I Didn't Need Kubernetes, and You Probably Don't Either
By Ben Houston, 2024-11-05
Initializing audio...
(This blog post was discussed on YCombinator's Hacker News here. A response from Romaric Philogène to this essay is also here)
Kubernetes often represents the ultimate solution for container orchestration, but my experience has led me to leave it behind in favor of a simpler, cost-effective solution using Google Cloud Run. This transition has made my infrastructure projects easier to manage, more scalable, and significantly cheaper. Here’s why I made this choice and how Cloud Run offers a better fit for my needs going forward.
How I ended up on Kubernetes
First, let's quickly look at how we ended up on Kubernetes. We has launched Clara.io (now sunset), an online 3D editor and rendering platform, in 2013. We cost optimized the platform by using bare metal machines from OVH for both its primary servers, DBs and job workers. While it worked, bare metal machines were a source of potential failures and we did have some over the years. Luckily we had a redundant setup so our users never noticed. But it was a massive amount of work to provision, monitor and maintain.
So when we looked to remake the platform for Threekit.com, an enterprise focused re-imaging of Clara.io, we looked to switch to a managed compute setup. At the time in 2018, Kubernetes was just emerging as the industry solution as Azure, AWS and Docker converged on it in late 2017.
Why I Left Kubernetes
At first, Kubernetes seemed like the right approach for managing services at scale. But as we lived with it over the years since 2018, it became apparent that the complexity and costs were significant. Here’s a breakdown of the challenges we encountered:
-
Cost Overruns: Kubernetes comes with substantial infrastructure costs that go beyond DevOps and management time. The high cost arises from needing to provision a bare-bones cluster with redundant management nodes. Moreover, Kubernetes’s slow autoscaling meant I had to over-provision services to ensure availability, paying for unused resources rather than scaling based on demand.
-
Difficulty Managing Large Job Volumes: Handling a high volume of jobs on Kubernetes is tedious. Both the built-in scheduler and Argo introduced limitations and complexity, often failing to scale well under load or just being really complex.
-
Complexity Overload: Kubernetes is feature-rich, yet these “enterprise” capabilities turned even simple tasks into protracted processes. The result was added complexity without substantial benefits, making it more of an obstacle than a solution. If you have Kubernetes, you probably need at least one dedicated Kubernetes dev-ops engineer, if not a couple.
Overall, Kubernetes proved difficult to provision, expensive to maintain, and time-consuming to manage. For companies or individual projects seeking simplicity and cost-effectiveness, it may not be the right choice. But it did get rid of the need for us to keep track of whether the hardware in our machines was breaking down and our manual provision processing.

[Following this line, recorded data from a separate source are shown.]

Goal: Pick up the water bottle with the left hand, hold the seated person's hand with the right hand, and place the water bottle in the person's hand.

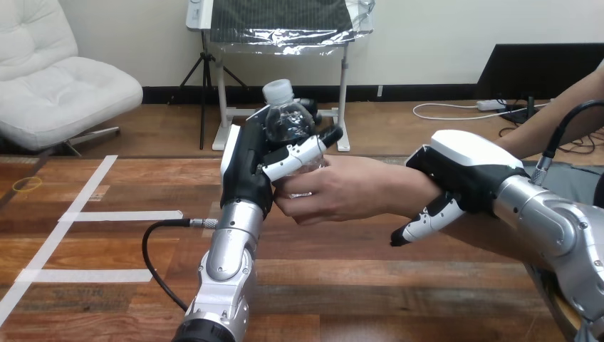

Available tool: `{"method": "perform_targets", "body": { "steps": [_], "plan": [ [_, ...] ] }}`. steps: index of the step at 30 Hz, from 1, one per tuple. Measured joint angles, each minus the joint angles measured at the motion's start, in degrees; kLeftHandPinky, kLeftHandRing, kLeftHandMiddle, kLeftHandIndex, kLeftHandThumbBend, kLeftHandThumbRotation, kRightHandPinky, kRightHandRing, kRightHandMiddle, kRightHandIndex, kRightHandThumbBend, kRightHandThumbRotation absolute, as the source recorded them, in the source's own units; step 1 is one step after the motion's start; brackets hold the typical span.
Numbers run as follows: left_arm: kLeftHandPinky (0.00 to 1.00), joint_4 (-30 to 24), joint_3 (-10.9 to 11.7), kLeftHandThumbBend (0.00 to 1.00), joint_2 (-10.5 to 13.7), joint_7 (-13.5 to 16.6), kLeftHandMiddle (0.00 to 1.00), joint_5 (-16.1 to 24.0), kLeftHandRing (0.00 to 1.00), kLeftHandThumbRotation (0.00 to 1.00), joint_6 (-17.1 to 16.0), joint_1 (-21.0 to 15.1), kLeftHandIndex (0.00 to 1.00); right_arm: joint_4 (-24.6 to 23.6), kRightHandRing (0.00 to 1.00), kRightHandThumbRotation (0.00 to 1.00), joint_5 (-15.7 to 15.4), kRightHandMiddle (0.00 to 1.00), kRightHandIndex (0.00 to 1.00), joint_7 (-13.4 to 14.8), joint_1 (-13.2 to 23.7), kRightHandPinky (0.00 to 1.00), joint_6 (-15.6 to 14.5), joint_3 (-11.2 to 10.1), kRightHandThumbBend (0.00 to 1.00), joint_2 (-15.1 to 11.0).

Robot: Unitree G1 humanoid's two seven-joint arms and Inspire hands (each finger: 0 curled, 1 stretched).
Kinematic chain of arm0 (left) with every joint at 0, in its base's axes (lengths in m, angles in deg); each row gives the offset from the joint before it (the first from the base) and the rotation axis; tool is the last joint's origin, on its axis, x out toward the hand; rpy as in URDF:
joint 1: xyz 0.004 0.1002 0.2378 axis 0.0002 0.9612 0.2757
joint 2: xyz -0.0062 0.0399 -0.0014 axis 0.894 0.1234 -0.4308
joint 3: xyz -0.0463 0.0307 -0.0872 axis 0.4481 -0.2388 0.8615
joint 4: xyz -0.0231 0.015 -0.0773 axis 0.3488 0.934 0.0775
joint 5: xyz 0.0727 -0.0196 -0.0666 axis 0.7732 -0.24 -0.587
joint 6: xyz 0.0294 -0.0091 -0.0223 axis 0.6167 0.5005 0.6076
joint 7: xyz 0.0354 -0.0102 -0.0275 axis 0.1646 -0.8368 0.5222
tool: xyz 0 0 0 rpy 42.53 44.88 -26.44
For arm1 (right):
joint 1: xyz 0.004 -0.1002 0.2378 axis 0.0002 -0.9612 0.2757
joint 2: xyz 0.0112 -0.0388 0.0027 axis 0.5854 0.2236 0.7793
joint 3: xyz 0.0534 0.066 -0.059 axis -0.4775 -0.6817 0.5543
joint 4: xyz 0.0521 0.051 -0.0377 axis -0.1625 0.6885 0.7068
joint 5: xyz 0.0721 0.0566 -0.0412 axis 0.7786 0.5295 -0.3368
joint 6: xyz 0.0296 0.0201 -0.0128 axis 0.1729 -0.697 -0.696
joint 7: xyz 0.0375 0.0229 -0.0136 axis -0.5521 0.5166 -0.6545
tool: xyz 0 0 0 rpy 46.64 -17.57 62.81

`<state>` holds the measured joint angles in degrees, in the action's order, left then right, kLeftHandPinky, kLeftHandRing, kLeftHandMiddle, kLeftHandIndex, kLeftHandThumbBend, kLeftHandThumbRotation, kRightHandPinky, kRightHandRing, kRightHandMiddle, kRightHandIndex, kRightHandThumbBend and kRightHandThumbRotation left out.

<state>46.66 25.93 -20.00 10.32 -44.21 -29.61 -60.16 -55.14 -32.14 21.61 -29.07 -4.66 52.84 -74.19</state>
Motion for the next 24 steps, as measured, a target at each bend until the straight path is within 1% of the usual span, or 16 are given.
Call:
{"method": "perform_targets", "body": {
  "steps": [2,8,9,10,18,24],
  "plan": [
    [0.87,-0.7,-0.1,0.83,0.0,-0.1,0.86,0.0,0.87,0.77,0.4,0.2,0.86,-0.1,0.52,0.57,0.0,0.60,0.67,-0.3,0.0,0.39,0.1,0.0,0.99,-0.2],
    [0.84,-2.7,-0.1,0.81,0.1,-0.9,0.86,-0.3,0.86,0.84,1.0,0.9,0.86,-0.2,0.58,0.62,0.2,0.66,0.70,-0.7,0.0,0.44,1.0,0.0,1.00,-0.5],
    [0.82,-3.1,-0.1,0.77,0.1,-1.1,0.86,-0.4,0.86,0.85,1.1,1.1,0.86,-0.2,0.60,0.64,0.3,0.67,0.71,-0.7,-0.1,0.45,1.2,-0.1,1.00,-0.5],
    [0.82,-3.4,-0.1,0.76,0.1,-1.3,0.86,-0.4,0.85,0.86,1.1,1.2,0.86,-0.2,0.60,0.65,0.5,0.67,0.71,-0.7,-0.1,0.45,1.3,-0.1,1.00,-0.6],
    [0.80,-6.2,0.0,0.66,0.2,-2.2,0.85,-0.7,0.83,0.87,1.5,2.2,0.84,-0.2,0.63,0.70,1.9,0.69,0.74,-1.0,-0.6,0.47,2.8,-0.4,1.00,-1.4],
    [0.81,-8.1,0.0,0.65,0.3,-2.7,0.85,-0.7,0.83,0.85,1.9,2.8,0.84,-0.5,0.64,0.73,3.2,0.71,0.75,-1.0,-1.3,0.48,3.1,-0.9,1.00,-1.8]
  ]
}}
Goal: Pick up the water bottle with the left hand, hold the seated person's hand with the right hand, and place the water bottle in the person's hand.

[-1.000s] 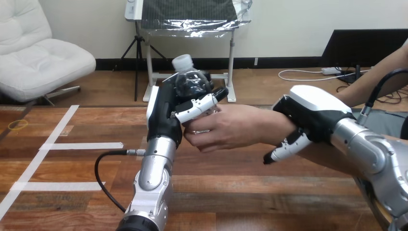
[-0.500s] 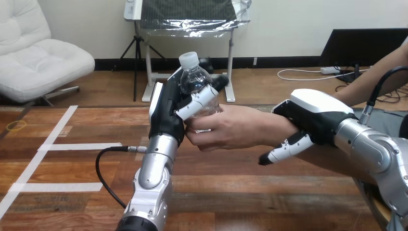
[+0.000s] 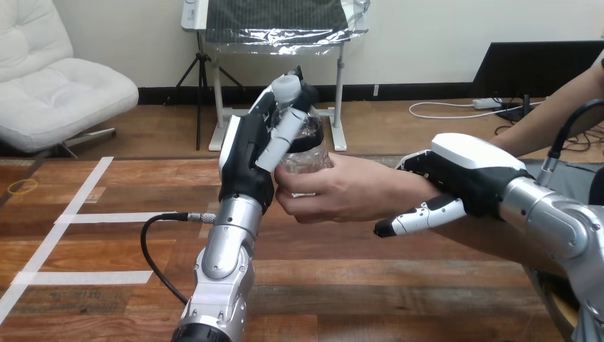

Embracing Cloud Run for a Simpler Setup
Google Cloud Run offers a streamlined alternative to Kubernetes. Here’s how my new setup works:
The Setup
My infrastructure is now centered around Docker containers, with some running as auto-scaling services and others as tasks for long-running jobs. Google Cloud Run handles container deployment, scaling, downtime management, and running/retrying jobs eliminating many of the challenges I faced with Kubernetes.
Why Cloud Run Is Ideal
- Cost Efficiency: Cloud Run charges only for the CPU and memory used during requests, making it highly cost-effective. For example, this personal project of mine, Web3D Survey sees 500,000 hits monthly and costs just $4/month for hosting, even though it is running all the time. They key is that Cloud Run charges based on the fraction of the CPU you use per second. The ability to scale to zero also means no charges for idle services.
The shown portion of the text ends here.